What will the future of Lunar exploration look like as humans return to the Moon?
A panel of experts from University of Leicester will meet this week to discuss the future of Lunar exploration and its implications for international relations.
Months after India successfully landed a rover on its southern region, Japan has followed suit with a soft robotic landing on the nearside of the Moon
China aims to have its astronauts land on the Moon by 2030 following a string of robotic landing successes in recent years, and the United States may have astronauts return to the Moon by 2027
Japan, Europe and Canada are also working with the United States to place a space station in orbit around the Moon.
With an increase in activity anticipated on and around the Moon, experts will explore the scientific, economic, political and legal interests of these global powers and what the future of Lunar exploration might look like.
The public event’s panel will include:
- Professor Martin Barstow – Professor of Astrophysics & Space Science at University of Leicester and Director of Strategic Partnerships at Space Park Leicester.

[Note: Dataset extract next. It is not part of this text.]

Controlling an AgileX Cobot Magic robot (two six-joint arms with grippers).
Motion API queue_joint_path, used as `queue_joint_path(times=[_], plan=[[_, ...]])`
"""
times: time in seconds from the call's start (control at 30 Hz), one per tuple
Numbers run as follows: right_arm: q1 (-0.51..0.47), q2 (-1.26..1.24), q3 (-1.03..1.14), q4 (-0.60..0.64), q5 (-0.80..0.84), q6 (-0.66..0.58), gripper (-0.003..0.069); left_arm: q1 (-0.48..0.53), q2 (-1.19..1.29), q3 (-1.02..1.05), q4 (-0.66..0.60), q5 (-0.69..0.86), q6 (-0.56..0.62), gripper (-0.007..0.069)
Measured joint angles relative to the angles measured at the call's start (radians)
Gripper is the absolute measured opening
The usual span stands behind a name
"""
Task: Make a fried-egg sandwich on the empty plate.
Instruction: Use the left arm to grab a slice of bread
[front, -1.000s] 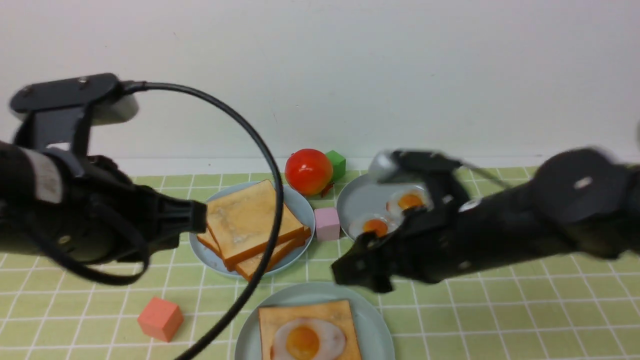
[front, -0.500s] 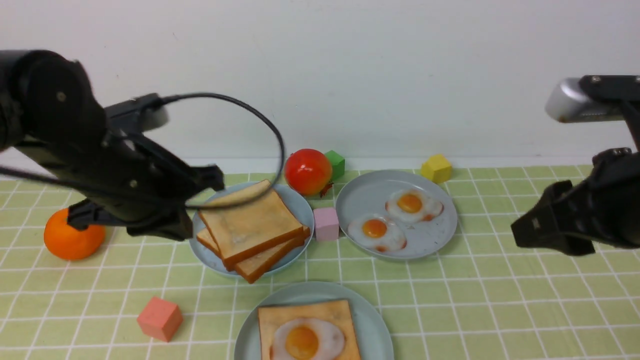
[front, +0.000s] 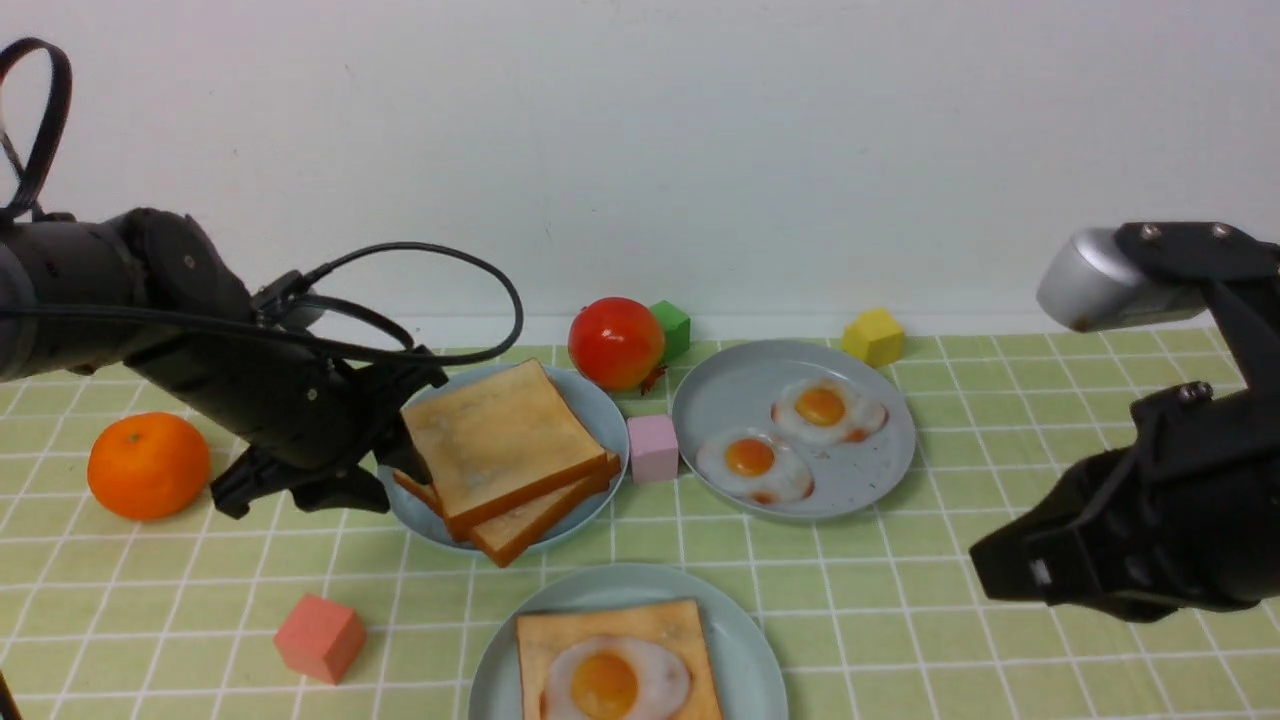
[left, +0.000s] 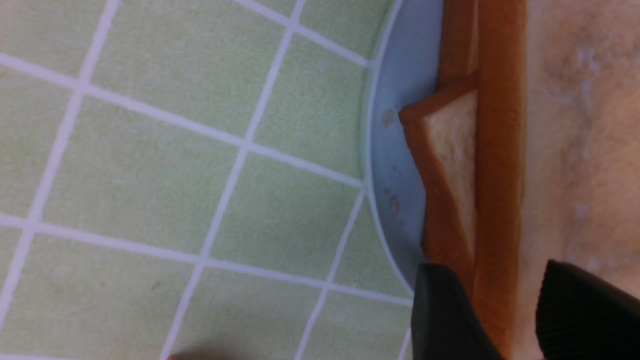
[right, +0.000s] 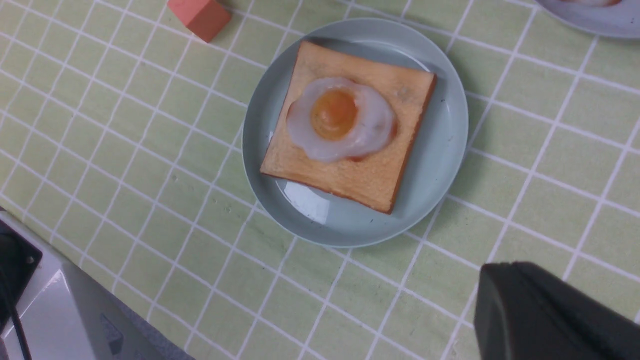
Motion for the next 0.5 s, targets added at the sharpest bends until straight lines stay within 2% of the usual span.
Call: queue_joint_path(times=[0.2, 0.33, 0.43, 0.5], plan=[[0.001, 0.000, 0.000, 0.000, 0.005, 0.000, -0.0010, 0.000, 0.047, -0.001, -0.153, -0.052, 0.145, 0.0305], [0.001, 0.000, 0.000, 0.000, 0.020, 0.000, -0.0006, 0.000, 0.070, -0.001, -0.189, -0.077, 0.188, 0.0302], [0.001, 0.000, 0.000, 0.000, 0.035, 0.000, -0.0006, 0.000, 0.079, -0.003, -0.201, -0.080, 0.223, 0.0277], [0.001, 0.000, 0.000, 0.000, 0.045, 0.000, -0.0002, 0.000, 0.080, -0.004, -0.203, -0.080, 0.238, 0.0230]])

- Dr Rossana Deplano – Associate Professor and Co-Director of the Centre for European Law and Internationalisation at University of Leicester.
- Dr Francesca Faedi – Lecturer in Business and the Space Economy at University of Leicester School of Business.
- Dr Bleddyn Bowen – Associate Professor of International Relations at University of Leicester.
Members of the public will also be able to ask the panel questions during the session.
The event will be hosted by the University’s Institute for Space and take place on Wednesday, 24 January in Bennett Lecture Theatre 2 and online from 2pm.